● **Problem requirements**
Pull every line containing "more" from the listing.
+===+
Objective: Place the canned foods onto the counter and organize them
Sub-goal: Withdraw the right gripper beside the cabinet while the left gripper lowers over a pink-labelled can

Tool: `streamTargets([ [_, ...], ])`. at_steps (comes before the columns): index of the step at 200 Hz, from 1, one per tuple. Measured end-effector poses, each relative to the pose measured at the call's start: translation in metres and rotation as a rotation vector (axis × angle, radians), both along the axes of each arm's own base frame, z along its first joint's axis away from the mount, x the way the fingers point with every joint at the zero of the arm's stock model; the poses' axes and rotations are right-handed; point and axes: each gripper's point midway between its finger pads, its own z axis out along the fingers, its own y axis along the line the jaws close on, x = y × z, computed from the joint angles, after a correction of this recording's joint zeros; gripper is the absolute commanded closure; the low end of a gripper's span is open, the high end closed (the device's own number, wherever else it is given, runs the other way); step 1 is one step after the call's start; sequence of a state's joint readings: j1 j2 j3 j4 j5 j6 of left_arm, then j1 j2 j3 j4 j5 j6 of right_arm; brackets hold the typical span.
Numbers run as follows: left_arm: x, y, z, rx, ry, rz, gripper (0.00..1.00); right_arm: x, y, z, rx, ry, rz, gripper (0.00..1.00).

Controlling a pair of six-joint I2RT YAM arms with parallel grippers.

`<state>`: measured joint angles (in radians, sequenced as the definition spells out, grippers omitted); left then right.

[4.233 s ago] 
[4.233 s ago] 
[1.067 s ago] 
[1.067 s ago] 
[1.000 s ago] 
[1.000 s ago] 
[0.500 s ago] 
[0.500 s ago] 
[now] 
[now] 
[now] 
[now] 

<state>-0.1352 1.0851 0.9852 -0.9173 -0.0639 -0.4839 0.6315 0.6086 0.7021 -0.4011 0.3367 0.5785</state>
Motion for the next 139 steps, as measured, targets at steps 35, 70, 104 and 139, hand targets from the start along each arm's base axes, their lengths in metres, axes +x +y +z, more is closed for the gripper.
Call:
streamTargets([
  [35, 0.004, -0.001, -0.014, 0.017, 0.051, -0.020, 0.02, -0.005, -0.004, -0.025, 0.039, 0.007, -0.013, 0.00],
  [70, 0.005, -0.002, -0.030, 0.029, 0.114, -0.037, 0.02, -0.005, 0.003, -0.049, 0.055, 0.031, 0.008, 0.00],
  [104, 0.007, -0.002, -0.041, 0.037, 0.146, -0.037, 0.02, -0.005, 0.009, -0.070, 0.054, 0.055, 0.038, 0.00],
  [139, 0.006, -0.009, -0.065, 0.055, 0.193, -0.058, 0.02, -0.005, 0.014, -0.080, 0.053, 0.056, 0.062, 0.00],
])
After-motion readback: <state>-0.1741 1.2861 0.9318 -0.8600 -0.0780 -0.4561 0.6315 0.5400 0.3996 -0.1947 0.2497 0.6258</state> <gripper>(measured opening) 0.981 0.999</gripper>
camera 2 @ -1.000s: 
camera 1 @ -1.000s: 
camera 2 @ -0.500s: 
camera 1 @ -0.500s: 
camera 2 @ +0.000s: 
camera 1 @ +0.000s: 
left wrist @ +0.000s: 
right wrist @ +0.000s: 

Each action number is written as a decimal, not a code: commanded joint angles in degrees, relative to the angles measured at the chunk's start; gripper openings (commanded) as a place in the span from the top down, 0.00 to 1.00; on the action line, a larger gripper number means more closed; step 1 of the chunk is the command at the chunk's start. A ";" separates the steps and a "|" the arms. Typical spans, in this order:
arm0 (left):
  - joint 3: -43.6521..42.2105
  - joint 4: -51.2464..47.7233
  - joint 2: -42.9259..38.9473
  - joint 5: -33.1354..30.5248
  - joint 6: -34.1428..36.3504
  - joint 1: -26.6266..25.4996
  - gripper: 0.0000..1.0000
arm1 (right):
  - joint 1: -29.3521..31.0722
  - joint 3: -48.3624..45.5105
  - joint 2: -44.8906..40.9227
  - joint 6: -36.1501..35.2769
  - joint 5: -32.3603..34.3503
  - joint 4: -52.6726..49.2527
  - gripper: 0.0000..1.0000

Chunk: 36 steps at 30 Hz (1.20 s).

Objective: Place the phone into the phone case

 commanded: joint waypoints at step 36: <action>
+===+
● **Solved exercise**
Motion for the next 139 steps, as measured, targets at steps 35, 70, 104 and 139, hand targets from the start along each arm's base axes, their lengths in metres, axes +x +y +z, more is closed for the gripper.
Each action number is written as a decimal, not a code: commanded joint angles in degrees, relative to the angles measured at the chunk's start; gripper openings (commanded) as a place in the span from the top down, 0.00 to 1.00; on the action line, a larger gripper number means more closed; step 1 of the chunk is the command at the chunk's start. A ";" separates the steps and a "|" the arms. Typical spans, in this order:

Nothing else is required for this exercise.